この一連の攻撃は、2月28日に始まった米国・イスラエルによるイラン攻撃への報復である。イスラエルとアメリカの連合攻撃ではイランで少なくとも1,255人が死亡。同日、イスラエルはアリー・ハーメネイー最高指導者を殺害し、息子のモジュタバー・ハーメネイーが後継者に指名された。イスラエル国防相は新最高指導者も「標的になる」と警告しており、戦火の拡大が懸念される。
原油100ドルの衝撃——日本が直面するコスト
湾岸の空が閉鎖され、石油施設が炎に包まれる中、国際原油価格は1バレル100ドルを突破した。ロシアのウクライナ侵攻以来、初めてのことだ。

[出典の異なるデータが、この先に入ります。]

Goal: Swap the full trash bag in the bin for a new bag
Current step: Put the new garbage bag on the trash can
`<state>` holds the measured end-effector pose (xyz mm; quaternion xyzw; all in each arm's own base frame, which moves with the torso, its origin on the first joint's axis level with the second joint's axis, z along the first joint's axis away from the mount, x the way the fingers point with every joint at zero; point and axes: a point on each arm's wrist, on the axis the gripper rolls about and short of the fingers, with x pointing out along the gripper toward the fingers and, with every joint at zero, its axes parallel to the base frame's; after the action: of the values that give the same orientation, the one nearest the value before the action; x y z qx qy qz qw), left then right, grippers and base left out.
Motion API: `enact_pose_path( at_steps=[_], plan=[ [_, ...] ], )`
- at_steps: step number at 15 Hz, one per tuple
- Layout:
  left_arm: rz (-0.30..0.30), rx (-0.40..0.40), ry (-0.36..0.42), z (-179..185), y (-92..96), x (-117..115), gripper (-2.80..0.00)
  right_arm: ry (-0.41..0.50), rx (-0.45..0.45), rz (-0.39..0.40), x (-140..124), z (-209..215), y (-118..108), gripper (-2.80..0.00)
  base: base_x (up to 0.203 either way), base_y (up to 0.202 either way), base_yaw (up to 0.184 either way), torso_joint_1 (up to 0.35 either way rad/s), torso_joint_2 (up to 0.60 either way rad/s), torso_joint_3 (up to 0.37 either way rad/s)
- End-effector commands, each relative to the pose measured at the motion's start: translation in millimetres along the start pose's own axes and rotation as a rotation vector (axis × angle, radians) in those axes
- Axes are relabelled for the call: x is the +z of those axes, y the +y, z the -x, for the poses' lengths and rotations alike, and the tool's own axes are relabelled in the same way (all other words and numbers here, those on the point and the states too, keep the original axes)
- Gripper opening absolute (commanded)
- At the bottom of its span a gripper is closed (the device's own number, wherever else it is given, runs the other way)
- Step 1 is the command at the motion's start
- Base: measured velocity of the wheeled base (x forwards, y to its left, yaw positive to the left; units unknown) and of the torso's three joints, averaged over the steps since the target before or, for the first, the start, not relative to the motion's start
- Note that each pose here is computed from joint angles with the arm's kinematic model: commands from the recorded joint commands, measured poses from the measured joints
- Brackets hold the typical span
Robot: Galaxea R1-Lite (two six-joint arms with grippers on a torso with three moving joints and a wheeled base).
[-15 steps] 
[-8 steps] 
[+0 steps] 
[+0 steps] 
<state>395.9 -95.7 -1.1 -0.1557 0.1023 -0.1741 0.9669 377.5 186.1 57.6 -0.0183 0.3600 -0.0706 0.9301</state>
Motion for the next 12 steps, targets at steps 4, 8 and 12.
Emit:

日本にとって、この数字は他人事ではない。日本は石油消費量の約90%以上を中東に依存しており、湾岸の不安定化は直接的なエネルギーコストの上昇を意味する。電気代、ガソリン価格、物流コスト——あらゆる場面で家計と企業収益を圧迫する構造だ。
トヨタや日産などの自動車メーカーは、すでに半導体不足や円安による原材料高騰に苦しんできた。原油高が重なれば、製造コストと輸送費の二重負担が経営を直撃しかねない。エネルギー集約型の素材・化学産業も同様だ。一方、INPEXなど日本の資源開発企業にとっては、原油高が収益改善の追い風になるという側面もある。影響は業種によって大きく異なる。
ドナルド・トランプ米大統領は原油価格の急騰を「イランの核の脅威を取り除くための小さな代償」と一蹴したが、日本政府にとってその「小さな代償」は、エネルギー補助金の再拡充を迫る政治的圧力になりかねない。
「裏切られた」——湾岸諸国の怒りと動揺
今回の攻撃で注目すべきは、イランが攻撃対象とした国々の多くが、この戦争への不参加を明言していた点だ。

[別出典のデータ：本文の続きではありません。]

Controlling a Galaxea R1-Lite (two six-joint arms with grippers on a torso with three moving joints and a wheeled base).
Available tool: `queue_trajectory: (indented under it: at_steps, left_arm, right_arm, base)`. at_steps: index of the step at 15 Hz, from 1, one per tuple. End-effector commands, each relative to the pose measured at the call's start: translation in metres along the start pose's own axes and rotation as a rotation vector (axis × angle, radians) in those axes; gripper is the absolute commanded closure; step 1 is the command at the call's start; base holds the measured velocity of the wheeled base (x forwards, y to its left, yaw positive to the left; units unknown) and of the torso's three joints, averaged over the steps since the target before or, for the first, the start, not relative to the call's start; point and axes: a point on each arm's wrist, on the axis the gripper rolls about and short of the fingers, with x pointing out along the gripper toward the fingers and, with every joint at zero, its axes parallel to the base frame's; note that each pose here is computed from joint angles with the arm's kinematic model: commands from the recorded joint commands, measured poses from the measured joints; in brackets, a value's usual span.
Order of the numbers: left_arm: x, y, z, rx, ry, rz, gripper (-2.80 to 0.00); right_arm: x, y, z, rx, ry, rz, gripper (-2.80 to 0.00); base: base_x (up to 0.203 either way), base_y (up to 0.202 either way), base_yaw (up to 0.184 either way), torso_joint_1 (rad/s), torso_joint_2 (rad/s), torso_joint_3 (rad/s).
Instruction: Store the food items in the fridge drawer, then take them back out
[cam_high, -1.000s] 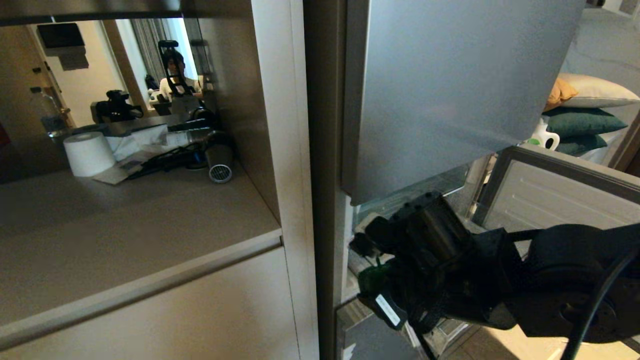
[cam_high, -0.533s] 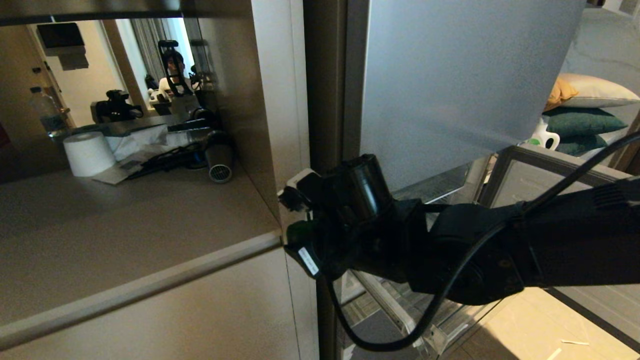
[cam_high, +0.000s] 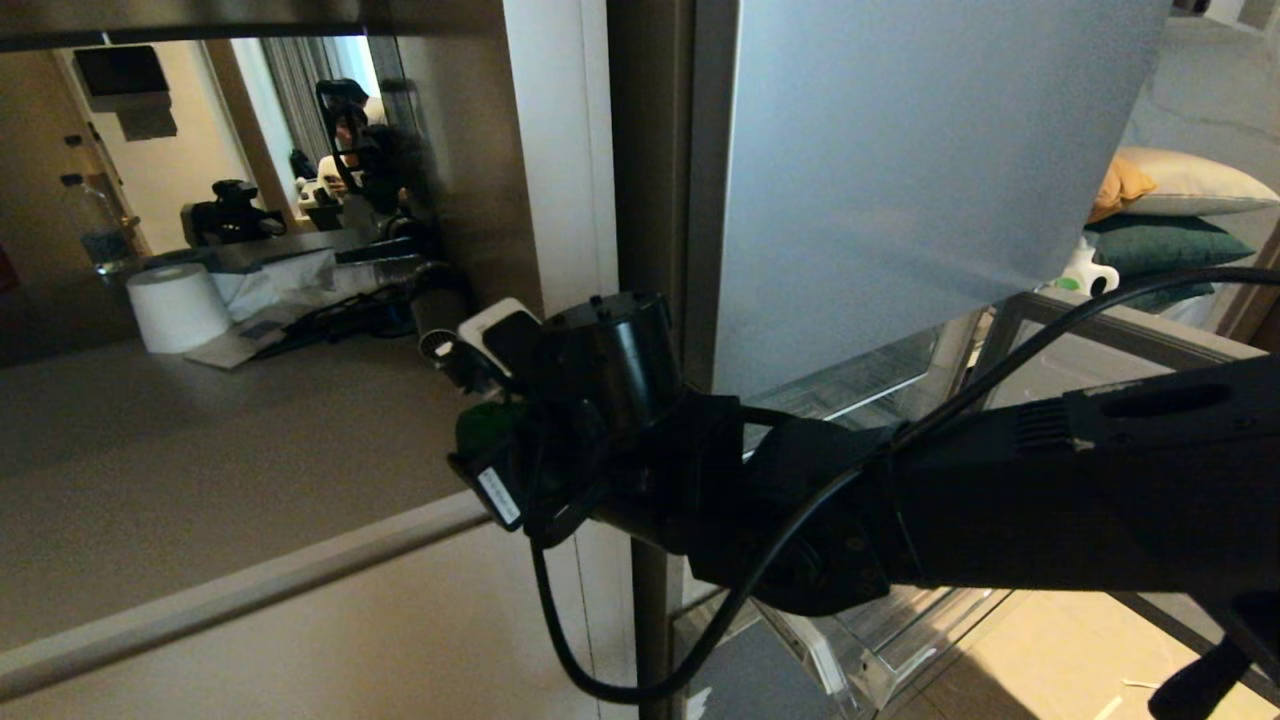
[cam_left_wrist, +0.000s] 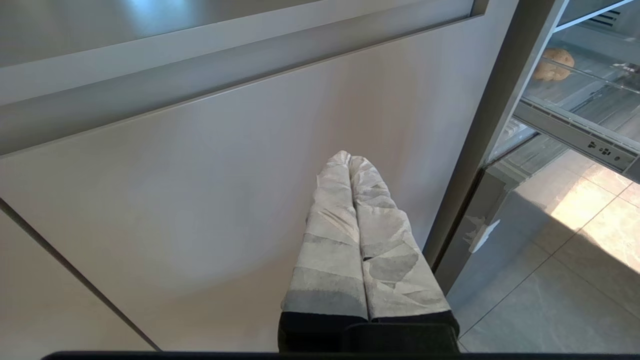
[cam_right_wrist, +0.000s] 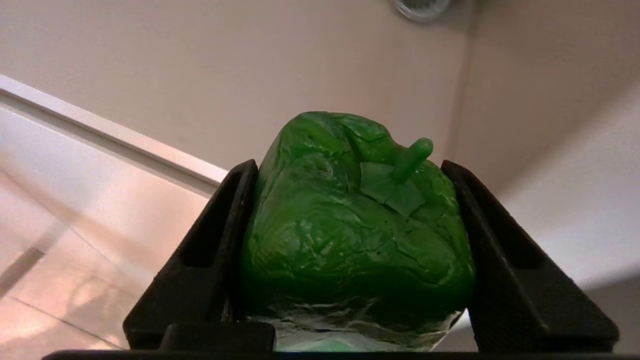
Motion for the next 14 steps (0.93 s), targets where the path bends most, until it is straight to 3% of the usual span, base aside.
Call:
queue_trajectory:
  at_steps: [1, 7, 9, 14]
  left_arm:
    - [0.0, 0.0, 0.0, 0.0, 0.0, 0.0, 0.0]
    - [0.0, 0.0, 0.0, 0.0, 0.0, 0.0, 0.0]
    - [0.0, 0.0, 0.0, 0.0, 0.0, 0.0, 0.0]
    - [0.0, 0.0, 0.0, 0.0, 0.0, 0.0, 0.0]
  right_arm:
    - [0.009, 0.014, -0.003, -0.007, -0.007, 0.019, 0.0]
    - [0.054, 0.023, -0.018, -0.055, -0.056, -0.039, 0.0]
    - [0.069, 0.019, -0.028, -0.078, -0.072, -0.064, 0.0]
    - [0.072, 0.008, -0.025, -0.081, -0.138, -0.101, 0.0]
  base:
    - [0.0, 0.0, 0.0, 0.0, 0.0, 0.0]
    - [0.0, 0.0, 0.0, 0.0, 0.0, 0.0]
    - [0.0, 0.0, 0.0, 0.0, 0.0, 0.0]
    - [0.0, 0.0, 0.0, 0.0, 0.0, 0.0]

カタールの首相シェイク・モハンマド・ビン・アブドゥルラフマーン・アール・サーニーは英スカイニュースのインタビューで、「戦争が始まった直後に攻撃を受けた。これはイランの指導部による大きな裏切りだ」と語った。カタールはイランとの外交チャンネルを維持しながら、停戦の仲介を模索してきた国だ。その国が攻撃された事実は、外交的解決の空間がいかに狭まっているかを示している。

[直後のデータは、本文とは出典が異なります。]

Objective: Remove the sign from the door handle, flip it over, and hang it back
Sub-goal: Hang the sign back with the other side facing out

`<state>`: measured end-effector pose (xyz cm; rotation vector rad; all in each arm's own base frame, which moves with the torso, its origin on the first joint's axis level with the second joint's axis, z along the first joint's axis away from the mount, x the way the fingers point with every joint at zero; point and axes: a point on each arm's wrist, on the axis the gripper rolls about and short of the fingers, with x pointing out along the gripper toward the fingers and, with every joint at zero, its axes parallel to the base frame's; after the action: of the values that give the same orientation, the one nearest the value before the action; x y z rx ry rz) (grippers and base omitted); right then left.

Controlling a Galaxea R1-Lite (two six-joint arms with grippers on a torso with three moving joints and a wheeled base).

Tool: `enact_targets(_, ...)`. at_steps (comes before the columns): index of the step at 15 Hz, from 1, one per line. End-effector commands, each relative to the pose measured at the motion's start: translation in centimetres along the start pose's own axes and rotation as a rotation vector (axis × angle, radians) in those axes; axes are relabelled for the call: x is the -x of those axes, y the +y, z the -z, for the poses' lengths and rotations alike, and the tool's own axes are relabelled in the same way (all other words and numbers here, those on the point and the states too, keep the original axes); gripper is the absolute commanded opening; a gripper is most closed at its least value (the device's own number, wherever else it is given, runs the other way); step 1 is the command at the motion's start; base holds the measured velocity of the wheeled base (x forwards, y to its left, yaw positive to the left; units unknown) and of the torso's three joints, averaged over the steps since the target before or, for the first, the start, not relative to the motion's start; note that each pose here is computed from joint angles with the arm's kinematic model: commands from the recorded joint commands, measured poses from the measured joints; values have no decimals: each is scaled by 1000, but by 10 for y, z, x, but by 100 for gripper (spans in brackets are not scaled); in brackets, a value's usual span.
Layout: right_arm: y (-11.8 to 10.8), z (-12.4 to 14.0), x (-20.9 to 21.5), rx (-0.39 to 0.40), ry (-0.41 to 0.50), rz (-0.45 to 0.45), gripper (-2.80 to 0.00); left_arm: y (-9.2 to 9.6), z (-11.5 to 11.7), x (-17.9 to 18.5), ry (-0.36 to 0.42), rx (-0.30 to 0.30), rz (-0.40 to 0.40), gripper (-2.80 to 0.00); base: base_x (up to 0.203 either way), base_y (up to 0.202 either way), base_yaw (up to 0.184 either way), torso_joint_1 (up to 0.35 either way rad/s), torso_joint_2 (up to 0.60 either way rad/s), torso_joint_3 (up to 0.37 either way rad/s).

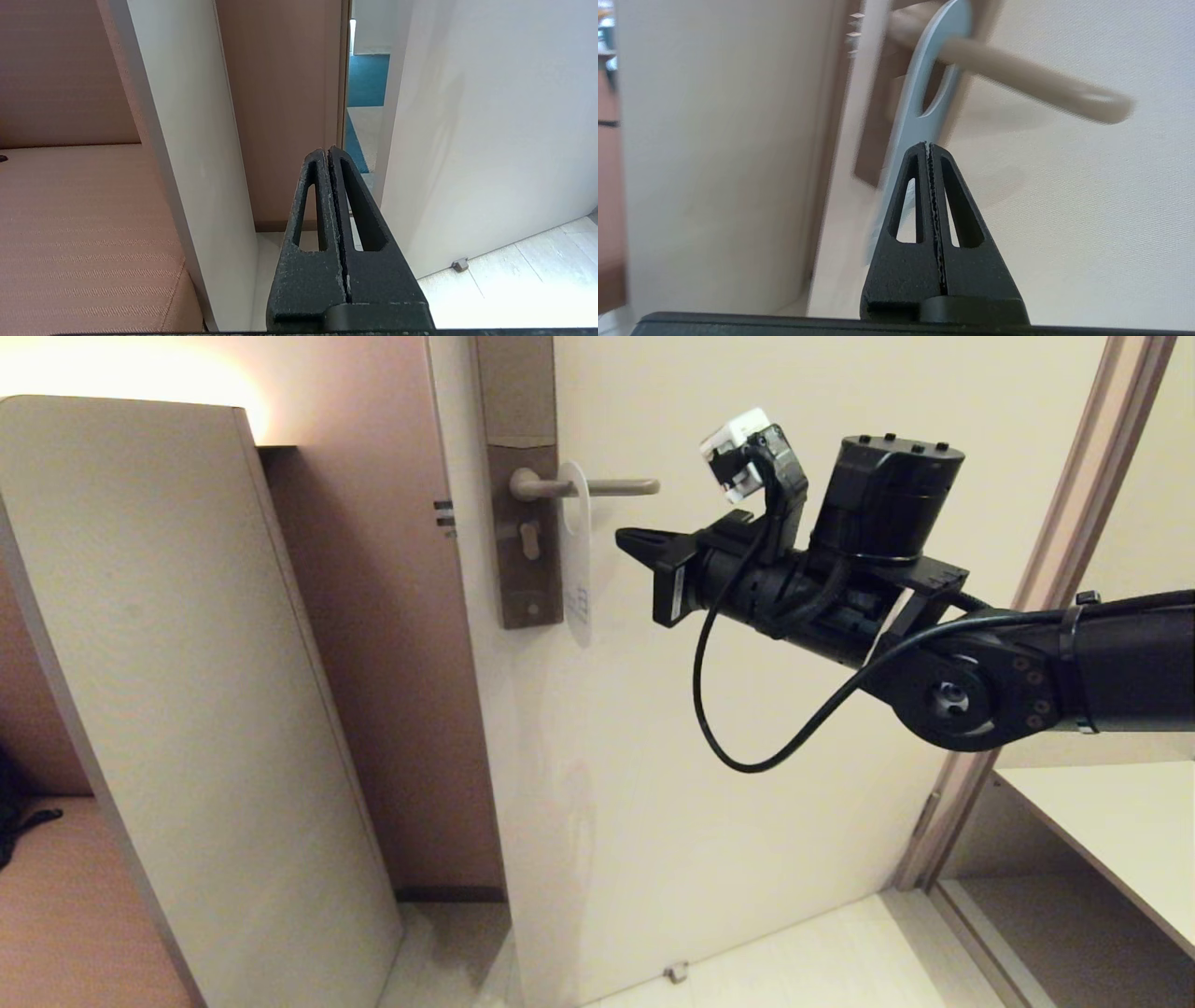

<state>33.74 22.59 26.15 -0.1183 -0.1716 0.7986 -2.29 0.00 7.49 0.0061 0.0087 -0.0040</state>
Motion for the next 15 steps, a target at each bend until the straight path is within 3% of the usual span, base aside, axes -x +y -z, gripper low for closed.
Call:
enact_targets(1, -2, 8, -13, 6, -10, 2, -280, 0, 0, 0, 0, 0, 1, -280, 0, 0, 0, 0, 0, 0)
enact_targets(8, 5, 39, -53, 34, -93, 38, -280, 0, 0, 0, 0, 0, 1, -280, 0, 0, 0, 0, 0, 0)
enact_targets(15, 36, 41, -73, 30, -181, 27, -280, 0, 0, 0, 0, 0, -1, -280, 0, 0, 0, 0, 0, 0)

サウジアラビア外務省は「いかなる状況においても容認・正当化できない」と強く非難。レバノンではヒズボラがイスラエル軍と交戦を続け、390人以上が死亡している。イスラエルでもイランのミサイル攻撃で10人が死亡、約2,000人が負傷した。
戦線は中東全域に広がりつつある。米国務省は非緊急要員にサウジアラビアからの退避を命令しており、米国自身も長期戦を想定し始めているとみられる。トランプ大統領はイスラエルのネタニヤフ首相との協議を経て「適切なタイミングで決断する」と述べるにとどまり、停戦の見通しは不透明なままだ。
核問題という「もう一つの戦場」
戦火の陰で、もう一つの重要な問題が静かに進行している。国際原子力機関(IAEA)のラファエル・グロッシ事務局長は、イランが高濃縮ウランの製造を継続していることを認めつつも、「核兵器を製造するための組織的・継続的なプログラムが存在するという証拠や兆候は現時点でない」と述べた。
この発言は重要だ。米国とイスラエルが攻撃の大義として掲げる「核の脅威」に対し、国際機関のトップが慎重な見解を示したことになる。日本は非核三原則を掲げ、核不拡散体制の維持を外交の柱の一つとしてきた。IAEAの見解と米国の軍事行動の間の乖離は、日本外交にとっても微妙な立場を生む。